The Mulchandani-Bhoj-Conlin syndrome is characterized by prenatal growth restriction, severe short stature with proportional head circumference, and profound feeding difficulty (Mulchandani et al., 2016).

Clinical Features

Mulchandani et al. (2016) reported 8 patients with intrauterine growth restriction and postnatal failure to thrive.

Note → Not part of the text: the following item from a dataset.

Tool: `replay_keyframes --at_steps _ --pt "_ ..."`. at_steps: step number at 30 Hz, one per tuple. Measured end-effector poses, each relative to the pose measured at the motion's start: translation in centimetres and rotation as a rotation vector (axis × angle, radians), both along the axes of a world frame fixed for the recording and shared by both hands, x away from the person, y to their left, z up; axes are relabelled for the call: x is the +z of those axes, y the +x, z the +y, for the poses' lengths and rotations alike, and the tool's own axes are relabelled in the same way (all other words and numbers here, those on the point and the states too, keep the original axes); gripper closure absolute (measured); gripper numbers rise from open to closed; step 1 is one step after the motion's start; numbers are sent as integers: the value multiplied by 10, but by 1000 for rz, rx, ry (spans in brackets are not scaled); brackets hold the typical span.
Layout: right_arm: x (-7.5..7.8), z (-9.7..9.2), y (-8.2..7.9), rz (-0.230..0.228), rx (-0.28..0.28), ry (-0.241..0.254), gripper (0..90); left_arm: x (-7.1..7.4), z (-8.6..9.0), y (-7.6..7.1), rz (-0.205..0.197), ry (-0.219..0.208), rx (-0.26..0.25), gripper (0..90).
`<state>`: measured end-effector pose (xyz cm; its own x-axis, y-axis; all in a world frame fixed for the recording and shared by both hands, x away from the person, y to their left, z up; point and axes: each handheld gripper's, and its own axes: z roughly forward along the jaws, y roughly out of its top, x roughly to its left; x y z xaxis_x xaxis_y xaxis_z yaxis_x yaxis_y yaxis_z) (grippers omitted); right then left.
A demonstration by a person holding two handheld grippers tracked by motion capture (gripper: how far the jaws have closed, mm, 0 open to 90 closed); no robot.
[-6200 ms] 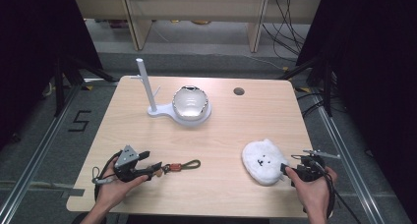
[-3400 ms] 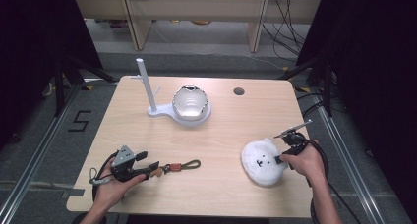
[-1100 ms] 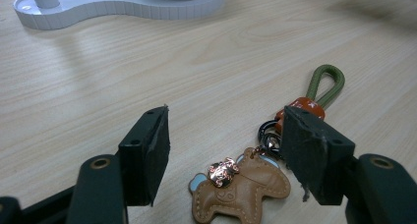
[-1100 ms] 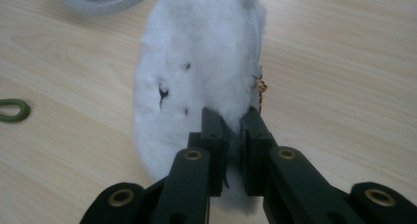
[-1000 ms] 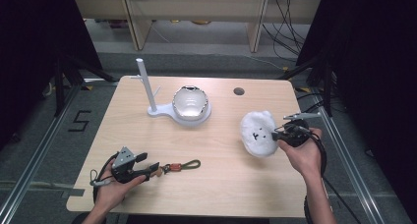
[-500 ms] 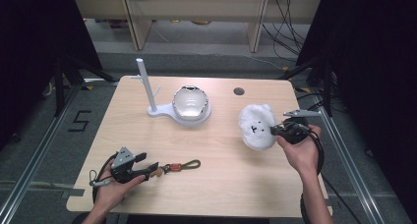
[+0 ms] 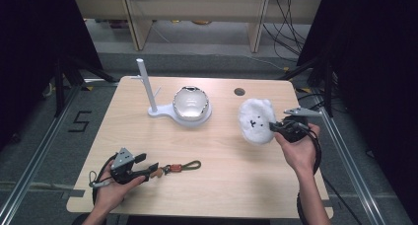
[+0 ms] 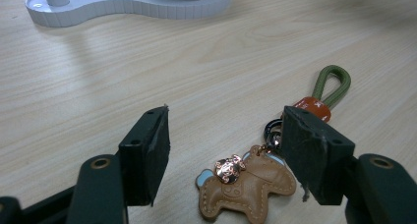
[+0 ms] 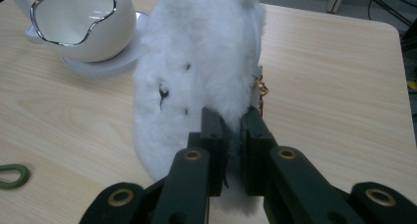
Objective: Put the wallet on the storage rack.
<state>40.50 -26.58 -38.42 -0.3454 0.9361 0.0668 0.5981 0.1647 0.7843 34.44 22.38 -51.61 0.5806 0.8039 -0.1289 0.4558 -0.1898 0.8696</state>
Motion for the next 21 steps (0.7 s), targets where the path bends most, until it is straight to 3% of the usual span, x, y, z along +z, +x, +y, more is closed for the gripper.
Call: replay_keyframes --at_steps 4,10,11,12,13,19,21 --pt "1 2 2 -26 -4 10 838 0 0 -1 3 5 5 353" --pt "2 8 2 -26 -21 44 838 1 1 -1 2 5 7 353" --pt "2 8 2 -26 -21 44 838 1 1 -1 2 5 7 353" --pt "3 6 4 -48 -6 5 838 0 1 0 0 -3 1 353" --pt "3 8 4 -40 -14 34 838 0 1 0 0 -3 1 353" --pt "4 13 7 -73 -12 47 838 0 1 -1 -1 -8 3 353" --pt "5 16 6 -55 -34 65 838 0 1 -1 -2 -9 4 354"
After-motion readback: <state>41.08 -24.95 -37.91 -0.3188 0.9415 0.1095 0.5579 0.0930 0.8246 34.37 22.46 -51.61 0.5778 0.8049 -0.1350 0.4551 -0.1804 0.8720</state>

All 8 patients had severe short stature with proportional head circumference and profound feeding difficulties. Age at last evaluation for the 8 patients ranged from 3 months to 12 years. Four patients had mild facial dysmorphism, including one each with epicanthal folds, triangular face with posteriorly rotated ears, and dolichocephaly with retrognathia. Four had hypotonia, which caused motor delay in 2. Five patients had skeletal anomalies: one each with scoliosis, hyperlordosis, or bifid toe, and 2 with clinodactyly of whom 1 also had mild 2-3 toe syndactyly. The patient with the bifid toe also had a horseshoe kidney. Six patients required gastric feeds for some interval in the first 5 years of life. Four were treated with growth hormone with improved linear growth acceleration and no ill effects. Three had pigmentary changes described as 'hyperpigmented spots,' 'irregular pigment,' and 'a cafe-au-lait macule.' Two patients had initially been diagnosed with Silver-Russell syndrome (180860). Maternal age at the patients' birth ranged from 37 to 43 years.

Molecular Genetics

By SNP array, Mulchandani et al. (2016) demonstrated that 4 of the 8 patients they reported had maternal isodisomy, 2 had maternal heterodisomy, and 2 had evidence of 2 cell lines showing both maternal isodisomy and heterodisomy. This supported a chromosome 20 trisomy rescue occurring after meiosis II, consistent with the advanced maternal age of each proband's mother.